Bill Black on JP Morgan settlement

Via the Real News is Bill Black on the JP Morgan setttlement:

DESVARIEUX: Okay. And because of these massive losses, now JPMorgan has to pay this $13 billion settlement. But it’s really being reported as this big step toward bringing the banks to justice for their role in the financial crisis. Do you actually agree with that point of view?

BLACK: No. Indeed, in the introduction, which was an accurate statement of how the Justice Department is presenting this, it’s actually inaccurate in many different ways.

So, first, most of this settlement has nothing to do with mortgage-backed securities. That’s only one of what are reportedly nine different areas of fraud by JPMorgan that are the subject of this settlement. And that means that the Justice Department is giving up the ability to prosecute, apparently, in eight of these nine areas. And so this–again, we’re talking on the basis of press leaks by the Department of Justice and by PR flacks for JPMorgan–we don’t have an actual deal that’s been made public. So all of this is tentative and could be factually inaccurate, because these people have an incentive to, of course, portray the deal differently.

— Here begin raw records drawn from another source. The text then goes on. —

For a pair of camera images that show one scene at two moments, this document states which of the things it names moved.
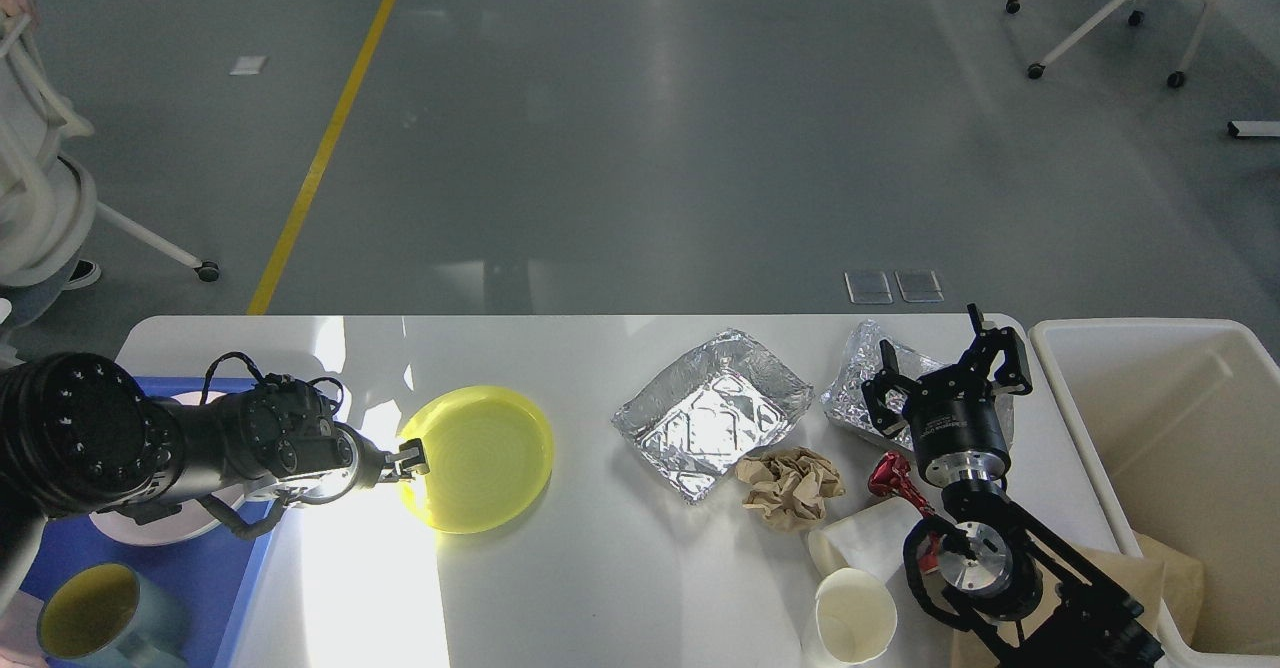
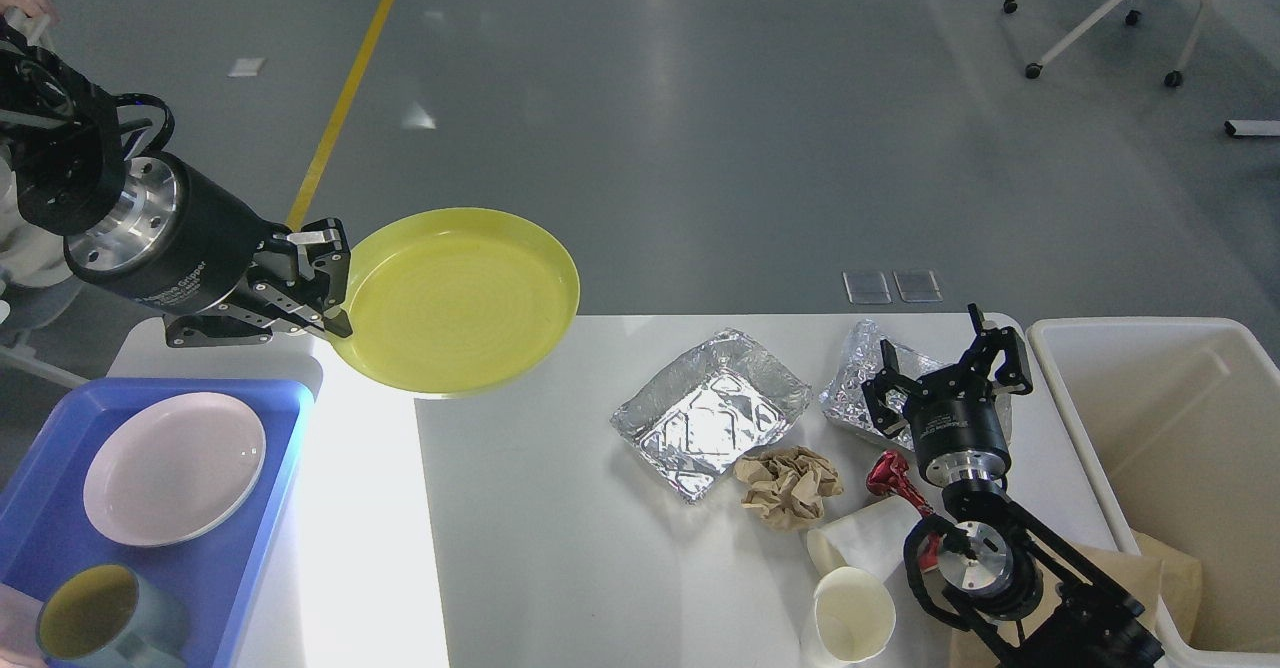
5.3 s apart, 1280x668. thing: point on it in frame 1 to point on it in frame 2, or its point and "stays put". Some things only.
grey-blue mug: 108,615 stays put
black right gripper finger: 876,390 stays put
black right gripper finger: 1011,372 stays put
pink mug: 19,642 stays put
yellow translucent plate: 490,459 to 457,299
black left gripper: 369,466 to 181,241

But as it’s being portrayed in the press, they are going to give up the ability to prosecute for literally tens of thousands of frauds committed by JPMorgan’s folks, and they’re going to give up the ability to prosecute JPMorgan as well as the individuals.

The settlement is not $13 billion, although it’s being portrayed as that. It is at best $9 billion. And that’s because the other $4 billion represents what we call loan workouts. Loan workouts are something that you do as a bank because if you try to insist on the original deal, the borrower can’t repay, it goes to foreclosure, there are lots of losses. So in a loan workout you reduce the payments. And you do this not because of the goodness of your heart, but because the bank minimizes its losses by loan workouts. So what the Justice Department is agreeing is that JPMorgan can count all these loan workouts that it would have done anyway to minimize its losses as if they were part of a settlement. So disregard the $4 billion entirely.

That leaves us with $9 billion. But that $9 billion, unless there’s something not being reported again, will be reduced substantially, probably by about one-third, because these fraud expenses will be taxed deductible. In other words, the United States of America will pay a third of this supposed fine from the JPMorgan frauds to the United States of America.